Segment Start: DATASET SECTION

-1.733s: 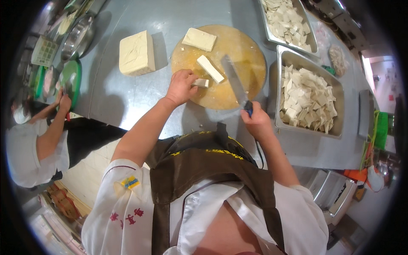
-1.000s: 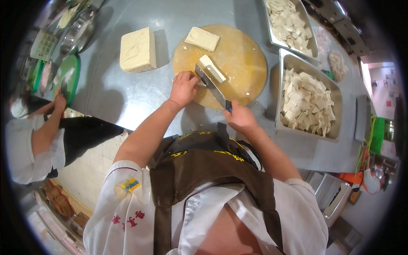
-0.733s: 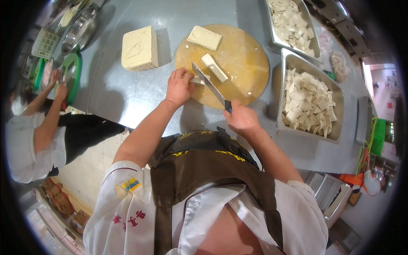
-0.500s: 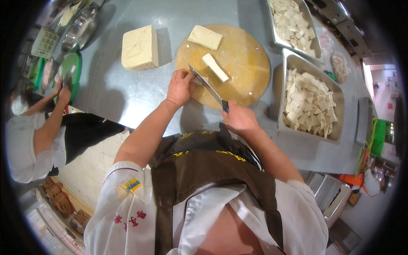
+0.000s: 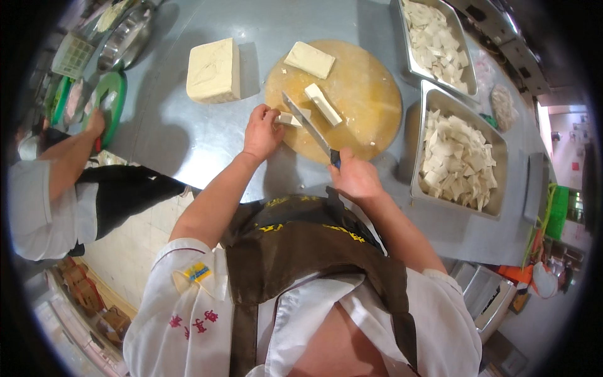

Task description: The person stands at a stainless steel workstation in a commercial kitchen and uses a large cleaver to slice a block of tofu into thin strips on a round wooden cutting board. The cut tofu is then transferred into a metal tray. Another person is visible in the background working at a separate station.

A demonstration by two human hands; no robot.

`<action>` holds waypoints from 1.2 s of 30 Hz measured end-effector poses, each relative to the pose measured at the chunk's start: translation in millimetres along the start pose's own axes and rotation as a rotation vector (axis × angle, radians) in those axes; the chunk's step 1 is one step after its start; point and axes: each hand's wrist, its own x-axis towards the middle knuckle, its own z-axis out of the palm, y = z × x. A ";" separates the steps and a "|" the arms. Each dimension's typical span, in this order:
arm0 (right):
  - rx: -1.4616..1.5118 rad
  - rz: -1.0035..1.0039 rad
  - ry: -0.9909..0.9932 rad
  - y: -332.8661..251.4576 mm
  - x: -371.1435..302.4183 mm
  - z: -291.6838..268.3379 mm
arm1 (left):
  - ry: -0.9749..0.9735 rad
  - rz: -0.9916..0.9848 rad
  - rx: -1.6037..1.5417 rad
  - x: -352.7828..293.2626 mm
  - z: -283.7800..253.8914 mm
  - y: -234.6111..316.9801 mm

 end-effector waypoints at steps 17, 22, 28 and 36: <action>-0.032 -0.054 -0.044 -7.6 16.3 22.4 | 0.002 0.008 0.001 -4.2 7.1 -8.9; -0.073 -0.019 -0.026 3.6 7.4 9.1 | -0.064 -0.030 -0.053 -1.6 4.4 -9.8; 0.091 0.053 0.325 33.8 -55.0 -23.4 | -0.053 0.075 0.038 8.7 5.4 -5.9; 1.411 0.229 0.641 148.2 -130.7 -29.6 | -0.500 0.121 0.342 45.2 -5.2 3.8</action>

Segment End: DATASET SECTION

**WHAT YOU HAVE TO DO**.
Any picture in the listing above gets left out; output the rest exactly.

**RESULT OF THIS EXERCISE**.
-1.733s: 
-1.000s: 
-0.733s: 
-0.500s: 
+0.000s: 

Task description: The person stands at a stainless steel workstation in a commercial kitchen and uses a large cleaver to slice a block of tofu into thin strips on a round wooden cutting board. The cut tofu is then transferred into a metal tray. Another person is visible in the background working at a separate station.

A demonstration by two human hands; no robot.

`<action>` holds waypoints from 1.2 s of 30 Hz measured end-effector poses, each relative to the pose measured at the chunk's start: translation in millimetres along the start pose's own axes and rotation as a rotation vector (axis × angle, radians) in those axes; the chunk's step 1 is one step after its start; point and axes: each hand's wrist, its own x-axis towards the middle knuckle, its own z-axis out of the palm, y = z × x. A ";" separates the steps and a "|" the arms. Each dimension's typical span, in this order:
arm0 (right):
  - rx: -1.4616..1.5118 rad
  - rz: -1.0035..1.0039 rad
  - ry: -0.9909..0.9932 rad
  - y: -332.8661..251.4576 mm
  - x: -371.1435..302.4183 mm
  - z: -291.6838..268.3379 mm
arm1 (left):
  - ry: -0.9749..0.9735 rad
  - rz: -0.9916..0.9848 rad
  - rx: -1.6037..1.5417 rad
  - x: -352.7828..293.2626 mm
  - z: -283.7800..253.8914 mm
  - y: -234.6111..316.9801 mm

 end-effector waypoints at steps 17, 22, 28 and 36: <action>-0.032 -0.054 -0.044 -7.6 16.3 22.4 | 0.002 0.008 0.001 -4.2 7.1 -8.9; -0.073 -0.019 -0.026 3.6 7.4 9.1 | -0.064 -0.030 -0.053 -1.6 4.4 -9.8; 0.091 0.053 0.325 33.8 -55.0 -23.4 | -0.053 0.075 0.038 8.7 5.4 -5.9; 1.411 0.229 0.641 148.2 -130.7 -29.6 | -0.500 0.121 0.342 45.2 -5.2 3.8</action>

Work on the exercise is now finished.